Dumpling cluster can't resolve peering failures, ceph pg query blocks, auth failures in logs

florian@xxxxxxxxxxx (Florian Haas) · Mon, 15 Sep 2014 08:03:26 +0200

Hi everyone,

[Keeping this on the -users list for now. Let me know if I should
cross-post to -devel.]

I've been asked to help out on a Dumpling cluster (a system
"bequeathed" by one admin to the next, currently on 0.67.10, was
originally installed with 0.67.5 and subsequently updated a few
times), and I'm seeing a rather odd issue there. The cluster is
relatively small, 3 MONs, 4 OSD nodes; each OSD node hosts a rather
non-ideal 12 OSDs but its performance issues aren't really the point
here.

"ceph health detail" shows a bunch of PGs peering, but the usual
troubleshooting steps don't really seem to work.

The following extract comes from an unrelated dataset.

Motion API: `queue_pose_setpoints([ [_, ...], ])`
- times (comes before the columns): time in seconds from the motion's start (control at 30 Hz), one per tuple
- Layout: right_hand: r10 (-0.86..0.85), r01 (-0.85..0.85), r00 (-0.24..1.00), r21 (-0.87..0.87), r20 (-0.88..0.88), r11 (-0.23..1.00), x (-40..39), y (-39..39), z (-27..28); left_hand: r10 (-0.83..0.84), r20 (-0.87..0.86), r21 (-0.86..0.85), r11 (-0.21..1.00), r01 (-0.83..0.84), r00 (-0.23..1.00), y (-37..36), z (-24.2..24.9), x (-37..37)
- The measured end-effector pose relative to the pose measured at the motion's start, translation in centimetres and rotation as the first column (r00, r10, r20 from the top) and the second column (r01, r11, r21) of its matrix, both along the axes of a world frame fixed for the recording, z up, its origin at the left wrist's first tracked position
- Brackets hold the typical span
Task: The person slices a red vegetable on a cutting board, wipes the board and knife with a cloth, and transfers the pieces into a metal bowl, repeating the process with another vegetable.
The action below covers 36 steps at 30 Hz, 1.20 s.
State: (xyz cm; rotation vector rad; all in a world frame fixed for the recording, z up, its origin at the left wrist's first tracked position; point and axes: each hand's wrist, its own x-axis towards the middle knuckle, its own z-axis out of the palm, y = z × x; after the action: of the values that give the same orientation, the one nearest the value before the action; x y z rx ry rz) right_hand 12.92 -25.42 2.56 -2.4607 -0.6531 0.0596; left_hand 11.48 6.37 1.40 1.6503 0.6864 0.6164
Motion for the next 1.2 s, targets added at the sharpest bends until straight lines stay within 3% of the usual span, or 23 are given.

For some PGs, "ceph pg <pgid> query" just blocks, doesn't return
anything. Adding --debug_ms=10 shows that it's simply not getting a
response back from one of the OSDs it's trying to talk to, as if
packets dropped on the floor or were filtered out. However, opening a
simple TCP connection to the OSD's IP and port works perfectly fine
(netcat returns a Ceph signature).

(Note, though, that because of a daemon flapping issue they at some
point set both "noout" and "nodown", so the cluster may not be
behaving as normally expected when OSDs fail to respond in time.)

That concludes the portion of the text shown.